معرفی
Dr. Fan Li is an Associate Professor in the Department of Biostatistics at Yale School of Public Health with a secondary appointment in the Department of Internal Medicine (Section of Cardiovascular Medicine) at Yale School of Medicine. He is affiliated with the Center for Methods in Implementation and Prevention Science, Yale Center for Analytical Sciences, and the Clinical and Translational Research Accelerator.
Dr. Li's research focuses on:
- Advancing statistical methodology in causal inference
- Improving clinical trial design, particularly cluster randomized trials and stepped wedge designs
- Developing mediation analysis techniques
- Integrating machine learning with causal inference methods
- Creating robust statistical software for practical implementation
His work integrates semiparametric and machine learning techniques to address complex challenges in pragmatic trials, clinical research, and public health. He has developed methods to enhance trial efficiency, improve causal effect estimation, and uncover causal mechanisms through advanced mediation analysis.
Dr. Li has published over 150 peer-reviewed articles and developed statistical software packages including PSweight, CoxBCV, mediateP, cvcrand, and geeCRT. His research spans cardiovascular medicine, nephrology, aging, dementia, emergency medicine, and critical care.
His scientific awards include:
- Early Career Investigator Research Award (2022)

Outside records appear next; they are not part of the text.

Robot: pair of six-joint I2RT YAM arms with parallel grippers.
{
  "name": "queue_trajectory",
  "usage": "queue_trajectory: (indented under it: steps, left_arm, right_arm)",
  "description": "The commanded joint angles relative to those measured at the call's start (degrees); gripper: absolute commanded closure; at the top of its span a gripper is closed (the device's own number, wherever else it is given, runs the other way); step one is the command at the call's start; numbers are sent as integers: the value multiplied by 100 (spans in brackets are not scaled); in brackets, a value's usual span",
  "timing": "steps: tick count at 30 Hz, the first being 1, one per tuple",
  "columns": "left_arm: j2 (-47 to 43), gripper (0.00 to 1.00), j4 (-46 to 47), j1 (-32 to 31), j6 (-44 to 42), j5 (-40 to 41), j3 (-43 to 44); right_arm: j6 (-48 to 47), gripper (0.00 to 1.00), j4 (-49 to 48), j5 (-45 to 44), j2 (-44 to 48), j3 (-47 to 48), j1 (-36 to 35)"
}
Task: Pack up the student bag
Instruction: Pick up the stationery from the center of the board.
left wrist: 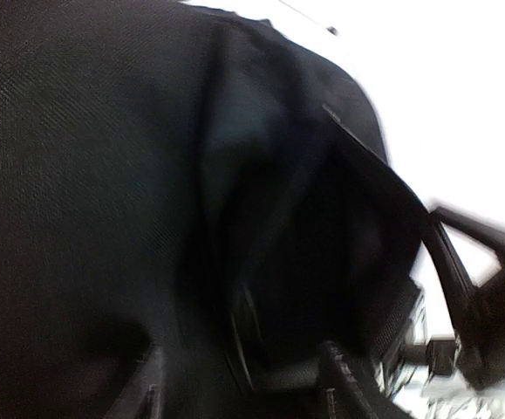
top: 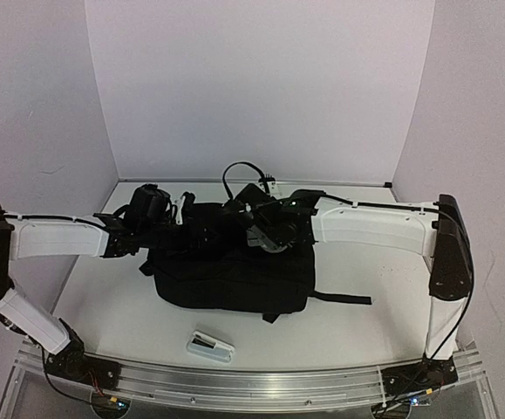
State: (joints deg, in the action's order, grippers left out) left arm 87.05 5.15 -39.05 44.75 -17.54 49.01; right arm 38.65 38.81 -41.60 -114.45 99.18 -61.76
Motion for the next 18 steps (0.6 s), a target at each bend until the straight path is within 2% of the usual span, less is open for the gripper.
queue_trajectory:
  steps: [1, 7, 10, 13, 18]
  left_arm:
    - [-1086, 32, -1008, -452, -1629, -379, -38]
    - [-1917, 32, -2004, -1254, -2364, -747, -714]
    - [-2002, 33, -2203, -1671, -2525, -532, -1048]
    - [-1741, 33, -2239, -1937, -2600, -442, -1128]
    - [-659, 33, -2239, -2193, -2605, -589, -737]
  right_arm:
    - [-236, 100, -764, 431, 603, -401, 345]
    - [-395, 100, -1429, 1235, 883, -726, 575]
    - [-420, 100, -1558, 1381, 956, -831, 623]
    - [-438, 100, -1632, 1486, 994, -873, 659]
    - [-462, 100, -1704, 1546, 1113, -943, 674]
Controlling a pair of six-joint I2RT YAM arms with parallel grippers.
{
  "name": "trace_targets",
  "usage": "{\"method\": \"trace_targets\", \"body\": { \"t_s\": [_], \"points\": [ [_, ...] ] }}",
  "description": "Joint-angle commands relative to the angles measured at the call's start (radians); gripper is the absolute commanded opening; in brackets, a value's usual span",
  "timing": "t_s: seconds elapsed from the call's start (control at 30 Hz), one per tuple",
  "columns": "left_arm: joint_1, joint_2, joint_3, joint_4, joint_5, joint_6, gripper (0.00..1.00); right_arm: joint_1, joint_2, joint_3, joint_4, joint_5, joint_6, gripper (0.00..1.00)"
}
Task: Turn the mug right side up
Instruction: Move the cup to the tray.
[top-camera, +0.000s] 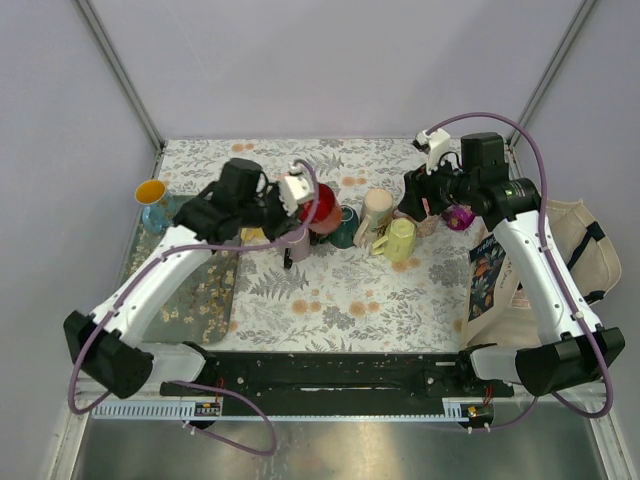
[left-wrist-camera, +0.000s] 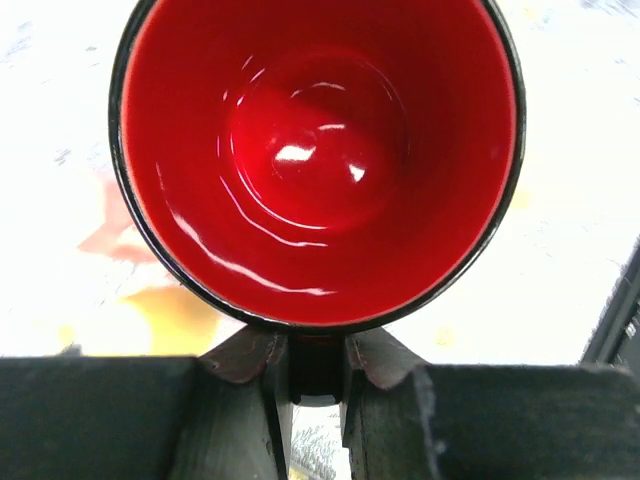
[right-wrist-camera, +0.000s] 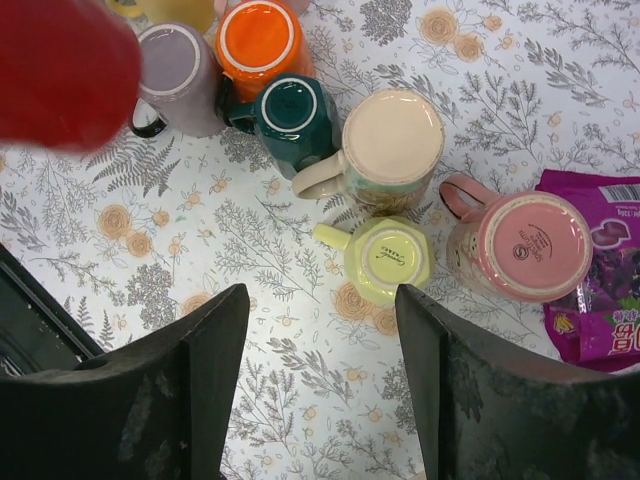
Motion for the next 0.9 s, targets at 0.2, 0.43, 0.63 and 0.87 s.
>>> {"method": "trace_targets", "body": {
  "t_s": [0.2, 0.43, 0.63, 0.87],
  "points": [
    [0.293, -0.101, -0.059, 0.197, -0.678, -0.374, 0.00, -0.005, 0.011, 0.025, 0.030, 0.030, 0.083, 0.69],
    [0.431, 0.008, -0.084, 0.246, -0.729, -0.448, 0.00, -0.007, 0.013, 0.026, 0.035, 0.024, 0.099, 0.69],
    [0.543, 0.108, -0.112, 0.284, -0.682, -0.491, 0.00, -0.005, -0.001, 0.014, 0.043, 0.024, 0.108, 0.69],
    [0.627, 0.249, -0.051, 0.257, -0.602, -0.540, 0.00, -0.007, -0.010, 0.002, 0.044, 0.029, 0.105, 0.70]
  ]
}}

- Student Paper Award (2019)
- Chancellor's Award for Research Excellence (2018)
- Distinguished Student Paper Award (2018)

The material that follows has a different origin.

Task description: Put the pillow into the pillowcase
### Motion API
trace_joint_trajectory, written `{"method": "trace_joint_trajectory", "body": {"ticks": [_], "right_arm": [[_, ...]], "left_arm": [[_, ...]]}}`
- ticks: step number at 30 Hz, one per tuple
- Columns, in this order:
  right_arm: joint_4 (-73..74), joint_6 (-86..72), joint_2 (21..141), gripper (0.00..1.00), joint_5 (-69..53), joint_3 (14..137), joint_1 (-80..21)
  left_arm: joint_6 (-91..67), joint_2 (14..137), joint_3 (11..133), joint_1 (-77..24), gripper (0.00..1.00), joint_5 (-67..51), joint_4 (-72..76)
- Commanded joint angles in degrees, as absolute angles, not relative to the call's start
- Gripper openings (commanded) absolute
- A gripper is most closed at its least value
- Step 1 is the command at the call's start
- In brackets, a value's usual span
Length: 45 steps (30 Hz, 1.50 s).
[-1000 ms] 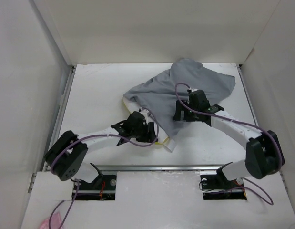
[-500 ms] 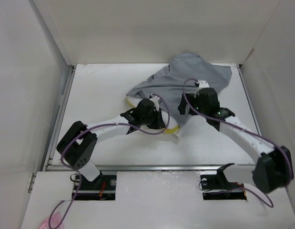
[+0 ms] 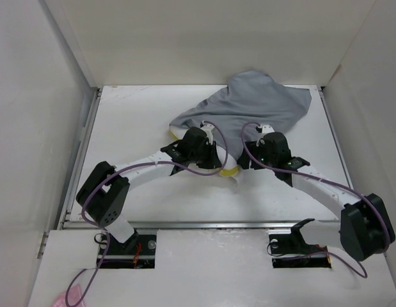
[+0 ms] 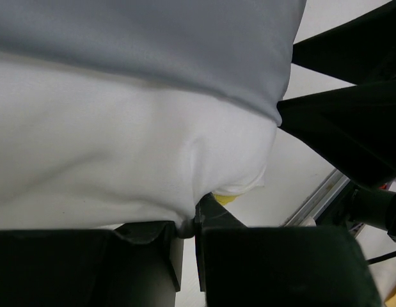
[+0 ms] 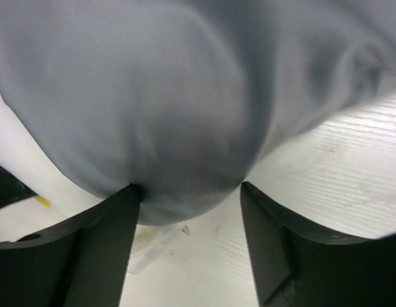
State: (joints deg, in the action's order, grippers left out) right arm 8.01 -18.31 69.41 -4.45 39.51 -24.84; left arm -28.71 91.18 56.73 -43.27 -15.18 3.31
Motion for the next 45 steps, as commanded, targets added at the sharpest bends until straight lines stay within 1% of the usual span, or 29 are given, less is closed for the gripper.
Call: {"method": "trace_joint_trajectory", "body": {"ticks": [1, 2, 3, 4, 6, 8, 10, 11, 14, 16, 17, 20, 21, 23, 24, 25, 26, 27, 28, 31, 35, 38, 40, 41, 42, 43, 44, 45], "right_arm": [[1.07, -18.46, 73.11, 0.67, -5.98, 41.48, -25.49], [0.45, -18.46, 73.82, 0.6, -6.76, 42.01, -25.49], [-0.08, -18.98, 74.52, 0.44, -7.29, 42.53, -25.49], [-0.7, -18.98, 75.14, 0.31, -8.08, 43.41, -25.49], [0.17, -19.6, 75.15, 0.0, -8.87, 44.55, -25.49], [3.84, -19.6, 73.58, 0.0, -10.01, 45.26, -25.49], [9.89, -18.9, 67.62, 0.0, -10.02, 45.79, -26.1], [12.28, -18.9, 67.59, 0.0, -10.02, 46.49, -26.1], [19.49, -18.37, 61.97, 0.0, -9.49, 47.81, -27.33], [24.77, -17.67, 60.3, 0.0, -11.68, 49.74, -28.21], [26.26, -17.06, 59.77, 0.0, -15.08, 50.62, -29.78], [29.71, -15.3, 60.47, 0.0, -20.72, 55.19, -31.63], [30.58, -14.34, 61.6, 0.0, -25.09, 57.63, -33.21], [34.09, -11.27, 64.49, 0.0, -27.59, 60.72, -34.71], [35.06, -10.03, 65.38, 0.0, -30.9, 61.95, -35.24], [35.68, -9.24, 66.17, 0.02, -32.59, 63.79, -35.24], [35.68, -7.49, 66.88, 0.02, -33.83, 64.5, -35.24], [36.64, -7.47, 67.75, 0.03, -33.84, 65.21, -35.24], [37.52, -7.47, 67.76, 0.03, -28.53, 66.96, -35.24], [39.02, -6.86, 68.47, 0.06, -19.64, 67.5, -35.24], [39.02, -7.38, 69.52, 0.06, -17.15, 67.5, -35.24], [36.05, -7.38, 71.54, 0.06, -18.01, 67.5, -35.24], [33.76, -6.25, 74.42, 0.13, -19.59, 68.11, -35.24], [33.75, -5.72, 75.75, 0.33, -20.82, 68.81, -35.24], [33.75, -5.1, 77.07, 0.36, -22.83, 71.43, -35.24], [34.27, -4.58, 78.91, 0.36, -23.98, 72.59, -35.24], [34.28, -3.96, 79.45, 0.39, -24.95, 73.64, -35.24], [34.8, -3.96, 79.45, 0.48, -24.26, 74.96, -35.24]], "left_arm": [[-26.98, 89.56, 61.17, -42.19, 0.0, -13.01, 10.28], [-26.98, 89.56, 61.17, -42.19, 0.0, -13.01, 10.28], [-26.98, 89.56, 61.17, -42.19, 0.0, -13.01, 10.28], [-27.5, 89.56, 61.17, -42.19, 0.0, -13.01, 10.28], [-27.51, 89.56, 61.17, -42.19, 0.0, -12.48, 10.28], [-28.03, 89.56, 61.17, -42.19, 0.0, -11.26, 10.28], [-28.65, 89.56, 61.17, -42.19, 0.0, -10.03, 11.42], [-28.65, 89.56, 61.17, -42.19, 0.0, -10.02, 11.95], [-30.23, 90.87, 61.7, -42.19, 0.0, -9.4, 14.93], [-31.28, 92.8, 62.31, -42.19, 0.0, -8.88, 16.69], [-31.9, 93.6, 63.71, -42.19, 0.0, -8.88, 18.61], [-35.05, 96.66, 64.6, -42.8, 0.0, -9.4, 23.1], [-36.29, 97.38, 65.38, -42.8, 0.0, -9.4, 26.77], [-38.58, 99.57, 66.18, -43.42, 0.0, -9.4, 30.31], [-40.67, 100.19, 67.75, -43.94, 0.0, -8.53, 32.41], [-41.39, 100.8, 67.76, -44.55, 0.0, -7.39, 33.3], [-42.01, 101.33, 68.46, -44.56, 0.0, -6.77, 34.44], [-42.01, 101.86, 68.47, -44.56, 0.0, -7.29, 36.19], [-42.71, 101.87, 68.47, -45.17, 0.0, -7.29, 36.21], [-42.02, 99.59, 65.32, -45.7, 0.0, -6.6, 37.96], [-40.96, 95.02, 59.96, -45.7, 0.0, -7.11, 39.98], [-38.94, 91.24, 56.79, -45.7, 0.0, -7.12, 39.99], [-38.15, 87.39, 54.85, -45.7, 0.0, -6.6, 39.02], [-37.62, 85.8, 53.71, -45.7, 0.0, -5.98, 37.98], [-37.1, 84.13, 51.18, -45.7, 0.0, -5.28, 36.14], [-36.48, 82.37, 49.76, -45.7, 0.0, -3.79, 35.51], [-36.47, 78.79, 48.27, -45.7, 0.0, -2.91, 34.81], [-35.69, 77.1, 45.12, -45.7, 0.0, -2.9, 34.8]]}}
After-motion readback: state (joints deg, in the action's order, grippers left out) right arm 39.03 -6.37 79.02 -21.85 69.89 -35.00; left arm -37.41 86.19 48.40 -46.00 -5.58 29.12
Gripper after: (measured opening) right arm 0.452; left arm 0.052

- Student Travel Award (2015)
Dr. Li serves as Co-Editor-in-Chief for Epidemiologic Methods and Associate Editor for Statistics in Medicine, Annals of Applied Statistics, and Clinical Trials. He mentors students and postdoctoral researchers at the intersection of statistical methodology and real-world application.
His lab, Whisk Cup, focuses on developing principled methodologies that integrate modern causal machine learning to improve robustness, efficiency, and interpretability in clinical trials and observational studies.